[Source records]

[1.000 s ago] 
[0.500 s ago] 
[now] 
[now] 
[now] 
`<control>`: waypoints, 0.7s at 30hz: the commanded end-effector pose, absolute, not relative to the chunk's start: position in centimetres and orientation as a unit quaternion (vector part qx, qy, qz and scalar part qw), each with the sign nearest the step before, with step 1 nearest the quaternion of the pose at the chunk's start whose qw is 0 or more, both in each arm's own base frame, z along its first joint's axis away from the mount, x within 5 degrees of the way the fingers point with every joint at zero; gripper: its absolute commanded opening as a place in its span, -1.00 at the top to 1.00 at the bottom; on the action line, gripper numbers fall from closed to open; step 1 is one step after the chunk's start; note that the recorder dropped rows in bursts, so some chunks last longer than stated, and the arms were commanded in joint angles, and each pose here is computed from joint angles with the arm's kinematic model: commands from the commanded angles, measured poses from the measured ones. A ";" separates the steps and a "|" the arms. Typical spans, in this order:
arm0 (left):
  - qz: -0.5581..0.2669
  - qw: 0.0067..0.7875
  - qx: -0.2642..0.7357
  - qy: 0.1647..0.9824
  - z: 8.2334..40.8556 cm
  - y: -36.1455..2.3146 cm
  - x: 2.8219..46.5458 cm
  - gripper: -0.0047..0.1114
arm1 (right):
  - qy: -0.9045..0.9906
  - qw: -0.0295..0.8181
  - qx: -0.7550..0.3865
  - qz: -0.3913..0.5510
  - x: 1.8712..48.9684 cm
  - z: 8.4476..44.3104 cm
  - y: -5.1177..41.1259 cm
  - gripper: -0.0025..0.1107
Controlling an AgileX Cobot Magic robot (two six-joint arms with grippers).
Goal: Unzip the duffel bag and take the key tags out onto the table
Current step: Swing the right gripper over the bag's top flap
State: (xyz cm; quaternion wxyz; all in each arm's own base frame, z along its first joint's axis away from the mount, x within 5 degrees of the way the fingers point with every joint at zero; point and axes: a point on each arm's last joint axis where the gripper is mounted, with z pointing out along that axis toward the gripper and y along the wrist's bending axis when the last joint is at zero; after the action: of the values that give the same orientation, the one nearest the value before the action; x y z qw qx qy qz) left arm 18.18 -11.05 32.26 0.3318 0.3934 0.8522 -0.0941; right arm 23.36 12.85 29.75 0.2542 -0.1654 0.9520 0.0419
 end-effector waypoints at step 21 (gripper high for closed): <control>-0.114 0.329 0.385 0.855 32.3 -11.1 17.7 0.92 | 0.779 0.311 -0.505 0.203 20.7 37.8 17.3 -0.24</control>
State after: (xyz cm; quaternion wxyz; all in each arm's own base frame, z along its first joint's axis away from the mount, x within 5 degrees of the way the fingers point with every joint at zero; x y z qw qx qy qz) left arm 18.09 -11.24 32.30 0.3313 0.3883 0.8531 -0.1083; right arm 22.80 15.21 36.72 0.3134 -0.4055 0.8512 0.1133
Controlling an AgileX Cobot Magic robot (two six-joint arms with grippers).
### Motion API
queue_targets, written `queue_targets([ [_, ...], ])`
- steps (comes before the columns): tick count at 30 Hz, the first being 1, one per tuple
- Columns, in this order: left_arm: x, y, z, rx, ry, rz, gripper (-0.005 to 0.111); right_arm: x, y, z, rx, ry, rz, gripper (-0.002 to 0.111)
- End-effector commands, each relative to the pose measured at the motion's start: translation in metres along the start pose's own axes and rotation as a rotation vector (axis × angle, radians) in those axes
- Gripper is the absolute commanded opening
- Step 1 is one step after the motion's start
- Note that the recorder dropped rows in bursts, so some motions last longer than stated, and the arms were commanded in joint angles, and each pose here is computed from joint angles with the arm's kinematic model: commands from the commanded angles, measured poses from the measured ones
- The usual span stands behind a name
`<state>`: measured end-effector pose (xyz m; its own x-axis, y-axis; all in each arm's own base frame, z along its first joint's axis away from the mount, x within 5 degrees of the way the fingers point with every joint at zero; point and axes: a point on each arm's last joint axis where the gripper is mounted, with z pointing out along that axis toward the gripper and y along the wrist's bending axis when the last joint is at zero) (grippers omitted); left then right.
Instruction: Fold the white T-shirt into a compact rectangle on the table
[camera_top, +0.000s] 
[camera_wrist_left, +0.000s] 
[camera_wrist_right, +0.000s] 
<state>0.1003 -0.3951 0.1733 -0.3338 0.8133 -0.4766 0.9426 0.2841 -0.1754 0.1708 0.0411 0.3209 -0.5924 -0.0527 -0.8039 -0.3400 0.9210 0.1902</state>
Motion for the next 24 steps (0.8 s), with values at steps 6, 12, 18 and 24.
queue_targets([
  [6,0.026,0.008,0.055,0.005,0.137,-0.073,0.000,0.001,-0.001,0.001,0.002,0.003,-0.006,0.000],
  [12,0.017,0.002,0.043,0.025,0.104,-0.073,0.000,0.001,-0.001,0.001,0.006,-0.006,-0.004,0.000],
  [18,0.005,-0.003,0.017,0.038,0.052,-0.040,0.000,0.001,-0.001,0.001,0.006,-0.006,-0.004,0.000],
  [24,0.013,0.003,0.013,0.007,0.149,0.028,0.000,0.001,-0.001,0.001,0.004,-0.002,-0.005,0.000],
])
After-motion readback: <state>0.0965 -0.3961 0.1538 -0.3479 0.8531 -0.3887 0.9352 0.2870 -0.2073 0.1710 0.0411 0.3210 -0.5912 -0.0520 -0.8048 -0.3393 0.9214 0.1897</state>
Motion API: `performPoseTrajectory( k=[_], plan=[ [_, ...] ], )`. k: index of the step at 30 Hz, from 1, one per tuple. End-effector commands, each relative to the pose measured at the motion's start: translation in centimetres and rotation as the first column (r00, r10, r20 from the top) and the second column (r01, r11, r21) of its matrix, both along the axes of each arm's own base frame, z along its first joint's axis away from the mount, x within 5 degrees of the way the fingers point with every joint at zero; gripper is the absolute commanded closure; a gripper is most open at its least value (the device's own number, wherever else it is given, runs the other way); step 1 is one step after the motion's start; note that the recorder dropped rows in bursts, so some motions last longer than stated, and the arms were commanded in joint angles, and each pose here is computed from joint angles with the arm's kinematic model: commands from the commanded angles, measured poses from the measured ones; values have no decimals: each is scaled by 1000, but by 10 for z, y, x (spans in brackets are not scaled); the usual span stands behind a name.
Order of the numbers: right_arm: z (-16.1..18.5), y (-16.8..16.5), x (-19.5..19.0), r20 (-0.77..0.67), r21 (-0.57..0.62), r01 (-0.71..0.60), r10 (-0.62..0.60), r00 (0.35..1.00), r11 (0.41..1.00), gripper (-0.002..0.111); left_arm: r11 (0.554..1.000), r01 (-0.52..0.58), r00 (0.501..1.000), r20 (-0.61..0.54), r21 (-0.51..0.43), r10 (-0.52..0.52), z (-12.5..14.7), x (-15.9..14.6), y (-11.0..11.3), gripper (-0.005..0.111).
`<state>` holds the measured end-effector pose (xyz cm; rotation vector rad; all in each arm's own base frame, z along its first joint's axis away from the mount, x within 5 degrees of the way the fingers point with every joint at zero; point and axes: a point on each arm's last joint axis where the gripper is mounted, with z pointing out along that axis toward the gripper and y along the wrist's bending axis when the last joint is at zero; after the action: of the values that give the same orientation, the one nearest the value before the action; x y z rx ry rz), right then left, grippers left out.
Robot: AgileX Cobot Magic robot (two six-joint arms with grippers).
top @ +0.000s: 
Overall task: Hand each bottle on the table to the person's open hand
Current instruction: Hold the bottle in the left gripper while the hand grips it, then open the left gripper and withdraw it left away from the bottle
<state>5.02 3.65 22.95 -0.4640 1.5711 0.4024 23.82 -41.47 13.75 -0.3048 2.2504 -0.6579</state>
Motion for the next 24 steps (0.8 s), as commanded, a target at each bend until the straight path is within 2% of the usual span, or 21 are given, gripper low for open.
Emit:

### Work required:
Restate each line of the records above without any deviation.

### Worked solution:
[1.000 s ago] 
[0.500 s ago] 
[now] 
[now] 
[now] 
`<control>`: waypoints, 0.7s at 30hz: the commanded end-effector pose, absolute, not relative to the chunk's start: position in centimetres and orientation as a unit quaternion (vector part qx, qy, qz and scalar part qw), each with the sign nearest the step before, with step 1 nearest the quaternion of the pose at the chunk's start whose qw is 0 or more, both in each arm's own base frame, z along its first joint's axis away from the mount, x within 5 degrees of the way the fingers point with every joint at zero; gripper: its absolute commanded opening as a place in its span, -1.00 at the top to 1.00 at the bottom; on the action line, gripper numbers fall from closed to open; step 1 is one step after the chunk's start; note that the recorder dropped rows in bursts, so some chunks last longer than stated, and the arms were commanded in joint angles, and each pose here is computed from joint angles with the arm's kinematic model: commands from the commanded angles, measured poses from the measured ones. A ";" separates the steps and a "|" the arms. Typical spans, in this order:
arm0 (left):
  - qz: -0.5581..0.2669
  - qw: 0.0067..0.7875
  - qx: -0.2642..0.7357
  - qy: 0.1647..0.9824
  - z: 8.2334..40.8556 cm
  - y: -36.1455..2.3146 cm
  - x: 2.8219..46.5458 cm
  - gripper: -0.0047..0.1114
arm1 (right):
  - qy: -0.9045..0.9906
  - qw: -0.0295..0.8181
  - qx: -0.7550..0.3865
  - qz: -0.3913..0.5510
  - x: 1.8712..48.9684 cm
  - z: 8.4476..44.3104 cm
  - y: -5.1177..41.1259 cm
  - gripper: -0.0025..0.1107
Controlling an AgileX Cobot Magic robot (two six-joint arms with grippers).
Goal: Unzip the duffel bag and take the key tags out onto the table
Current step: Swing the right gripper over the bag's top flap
State: (xyz cm; quaternion wxyz; all in each arm's own base frame, z along its first joint's axis away from the mount, x within 5 degrees of the way the fingers point with every joint at zero; point and axes: a point on each arm's last joint axis where the gripper is mounted, with z pointing out along that axis toward the gripper and y along the wrist's bending axis when the last joint is at zero; after the action: of the values that give the same orientation, the one nearest the value before the action; x y z qw qx qy qz) left arm 18.18 -11.05 32.26 0.3318 0.3934 0.8522 -0.0941; right arm 23.36 12.85 29.75 0.2542 -0.1654 0.9520 0.0419
 end-effector waypoints at step 21 (gripper high for closed): <control>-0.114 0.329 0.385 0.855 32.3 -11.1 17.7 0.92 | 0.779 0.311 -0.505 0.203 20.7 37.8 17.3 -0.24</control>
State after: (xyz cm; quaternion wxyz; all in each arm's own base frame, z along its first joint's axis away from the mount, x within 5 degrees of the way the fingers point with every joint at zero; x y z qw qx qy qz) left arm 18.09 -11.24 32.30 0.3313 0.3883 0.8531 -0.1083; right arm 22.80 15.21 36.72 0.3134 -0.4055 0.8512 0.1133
Controlling an AgileX Cobot Magic robot (two six-joint arms with grippers).
### Motion API
queue_targets, written `queue_targets([ [_, ...], ])`
- steps (comes before the columns): tick count at 30 Hz, the first being 1, one per tuple
- Columns, in this order: left_arm: x, y, z, rx, ry, rz, gripper (-0.005 to 0.111); right_arm: x, y, z, rx, ry, rz, gripper (-0.002 to 0.111)
- End-effector commands, each relative to the pose measured at the motion's start: translation in metres along the start pose's own axes and rotation as a rotation vector (axis × angle, radians) in those axes
- Gripper is the absolute commanded opening
- Step 1 is one step after the motion's start
- Note that the recorder dropped rows in bursts, so some motions last longer than stated, and the arms were commanded in joint angles, and each pose here is computed from joint angles with the arm's kinematic model: commands from the commanded angles, measured poses from the measured ones
- The usual span stands behind a name
`<state>`: measured end-effector pose (xyz m; its own x-axis, y-axis; all in each arm's own base frame, z along its first joint's axis away from the mount, x within 5 degrees of the way the fingers point with every joint at zero; point and axes: a point on each arm's last joint axis where the gripper is mounted, with z pointing out along that axis toward the gripper and y along the wrist's bending axis when the last joint is at zero) (grippers omitted); left then right.
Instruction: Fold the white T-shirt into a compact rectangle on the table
[camera_top, +0.000s] 
[camera_wrist_left, +0.000s] 
[camera_wrist_right, +0.000s] 
<state>0.1003 -0.3951 0.1733 -0.3338 0.8133 -0.4766 0.9426 0.2841 -0.1754 0.1708 0.0411 0.3209 -0.5924 -0.0527 -0.8039 -0.3400 0.9210 0.1902</state>
Motion for the next 24 steps (0.8 s), with values at steps 6, 12, 18 and 24.
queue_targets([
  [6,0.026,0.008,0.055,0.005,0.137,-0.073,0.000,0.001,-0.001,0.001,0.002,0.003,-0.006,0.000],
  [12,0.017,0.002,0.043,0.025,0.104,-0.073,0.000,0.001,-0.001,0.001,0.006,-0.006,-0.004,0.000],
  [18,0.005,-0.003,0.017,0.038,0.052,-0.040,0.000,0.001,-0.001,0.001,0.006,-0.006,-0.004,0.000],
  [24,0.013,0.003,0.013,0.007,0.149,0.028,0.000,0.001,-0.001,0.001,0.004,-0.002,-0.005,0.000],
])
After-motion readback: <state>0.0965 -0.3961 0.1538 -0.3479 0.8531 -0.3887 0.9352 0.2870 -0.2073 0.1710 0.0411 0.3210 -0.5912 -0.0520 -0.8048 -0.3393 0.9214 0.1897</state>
Motion API: `performPoseTrajectory( k=[_], plan=[ [_, ...] ], )`. k: index of the step at 30 Hz, from 1, one per tuple. End-effector commands, each relative to the pose measured at the motion's start: translation in centimetres and rotation as the first column (r00, r10, r20 from the top) and the second column (r01, r11, r21) of its matrix, both along the axes of each arm's own base frame, z along its first joint's axis away from the mount, x within 5 degrees of the way the fingers point with every joint at zero; gripper is the absolute commanded closure; a gripper is most open at its least value (the device's own number, wherever else it is given, runs the other way); step 1 is one step after the motion's start; note that the recorder dropped rows in bursts, so some motions last longer than stated, and the arms were commanded in joint angles, and each pose here is computed from joint angles with the arm's kinematic model: commands from the commanded angles, measured poses from the measured ones; values have no decimals: each is scaled by 1000, but by 10 for z, y, x (spans in brackets are not scaled); the usual span stands behind a name.
Order of the numbers: right_arm: z (-16.1..18.5), y (-16.8..16.5), x (-19.5..19.0), r20 (-0.77..0.67), r21 (-0.57..0.62), r01 (-0.71..0.60), r10 (-0.62..0.60), r00 (0.35..1.00), r11 (0.41..1.00), gripper (-0.002..0.111); left_arm: r11 (0.554..1.000), r01 (-0.52..0.58), r00 (0.501..1.000), r20 (-0.61..0.54), r21 (-0.51..0.43), r10 (-0.52..0.52), z (-12.5..14.7), x (-15.9..14.6), y (-11.0..11.3), gripper (-0.005..0.111).
`<state>` holds the measured end-effector pose (xyz cm; rotation vector rad; all in each arm's own base frame, z along its first joint's axis away from the mount, x within 5 degrees of the way the fingers point with every joint at zero; point and axes: a point on each arm's last joint axis where the gripper is mounted, with z pointing out along that axis toward the gripper and y along the wrist's bending axis when the last joint is at zero; after the action: of the values that give the same orientation, the one nearest the value before the action; x y z rx ry rz), right then left, grippers left out.
Robot: AgileX Cobot Magic robot (two six-joint arms with grippers).
top @ +0.000s: 
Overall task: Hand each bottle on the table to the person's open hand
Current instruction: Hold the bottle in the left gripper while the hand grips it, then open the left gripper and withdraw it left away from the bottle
<state>5.02 3.65 22.95 -0.4640 1.5711 0.4024 23.82 -41.47 13.75 -0.3048 2.2504 -0.6579</state>
Motion for the next 24 steps (0.8 s), as commanded, a target at each bend until the straight path is within 2% of the usual span, or 21 are given, gripper low for open.
Emit:

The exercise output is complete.